▸ **What is being asked**:
In the answer, each line of the listing should appear again unchanged.

▸ **Input data**:
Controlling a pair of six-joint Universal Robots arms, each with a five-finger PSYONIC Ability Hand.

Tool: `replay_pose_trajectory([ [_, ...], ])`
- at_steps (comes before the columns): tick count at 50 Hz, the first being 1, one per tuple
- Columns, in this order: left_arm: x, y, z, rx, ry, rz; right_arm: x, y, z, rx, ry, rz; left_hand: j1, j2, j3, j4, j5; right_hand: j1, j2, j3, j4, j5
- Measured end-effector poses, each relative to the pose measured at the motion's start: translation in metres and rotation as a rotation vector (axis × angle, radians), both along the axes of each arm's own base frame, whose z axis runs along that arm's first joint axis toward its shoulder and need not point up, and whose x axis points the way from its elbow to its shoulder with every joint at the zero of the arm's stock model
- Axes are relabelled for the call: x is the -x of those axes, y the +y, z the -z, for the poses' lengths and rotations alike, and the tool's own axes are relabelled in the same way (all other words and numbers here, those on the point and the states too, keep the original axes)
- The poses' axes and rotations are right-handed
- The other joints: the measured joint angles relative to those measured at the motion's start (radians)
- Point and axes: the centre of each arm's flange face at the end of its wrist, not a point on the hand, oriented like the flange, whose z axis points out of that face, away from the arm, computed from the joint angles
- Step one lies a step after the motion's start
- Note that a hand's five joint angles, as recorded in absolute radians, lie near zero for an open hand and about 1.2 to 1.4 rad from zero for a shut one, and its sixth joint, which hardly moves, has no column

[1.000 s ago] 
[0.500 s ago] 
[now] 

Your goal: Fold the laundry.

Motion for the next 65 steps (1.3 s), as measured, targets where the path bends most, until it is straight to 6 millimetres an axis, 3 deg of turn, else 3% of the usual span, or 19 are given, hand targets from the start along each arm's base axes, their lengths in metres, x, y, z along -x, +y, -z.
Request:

▸ **Response area**:
Controlling a pair of six-joint Universal Robots arms, each with a five-finger PSYONIC Ability Hand.

Tool: `replay_pose_trajectory([ [_, ...], ])`
- at_steps (comes before the columns): tick count at 50 Hz, the first being 1, one per tuple
- Columns, in this order: left_arm: x, y, z, rx, ry, rz; right_arm: x, y, z, rx, ry, rz; left_hand: j1, j2, j3, j4, j5; right_hand: j1, j2, j3, j4, j5
- Measured end-effector poses, each relative to the pose measured at the motion's start: translation in metres and rotation as a rotation vector (axis × angle, radians), both along the axes of each arm's own base frame, whose z axis runs along that arm's first joint axis toward its shoulder and need not point up, and whose x axis points the way from its elbow to its shoulder with every joint at the zero of the arm's stock model
- Axes are relabelled for the call: x is the -x of those axes, y the +y, z the -z, for the poses' lengths and rotations alike, and the tool's own axes are relabelled in the same way (all other words and numbers here, those on the point and the states too, keep the original axes)
- The poses' axes and rotations are right-handed
- The other joints: the measured joint angles relative to those measured at the motion's start (radians)
- Point and axes: the centre of each arm's flange face at the end of its wrist, not a point on the hand, oriented like the flange, whose z axis points out of that face, away from the arm, computed from the joint angles
- Step one lies a step after the motion's start
- Note that a hand's five joint angles, as recorded in absolute radians, lie near zero for an open hand and about 1.2 to 1.4 rad from zero for a shut one, and its sixth joint, which hardly moves, has no column

[1.000 s ago] 
[0.500 s ago] 
[now] 

Your goal: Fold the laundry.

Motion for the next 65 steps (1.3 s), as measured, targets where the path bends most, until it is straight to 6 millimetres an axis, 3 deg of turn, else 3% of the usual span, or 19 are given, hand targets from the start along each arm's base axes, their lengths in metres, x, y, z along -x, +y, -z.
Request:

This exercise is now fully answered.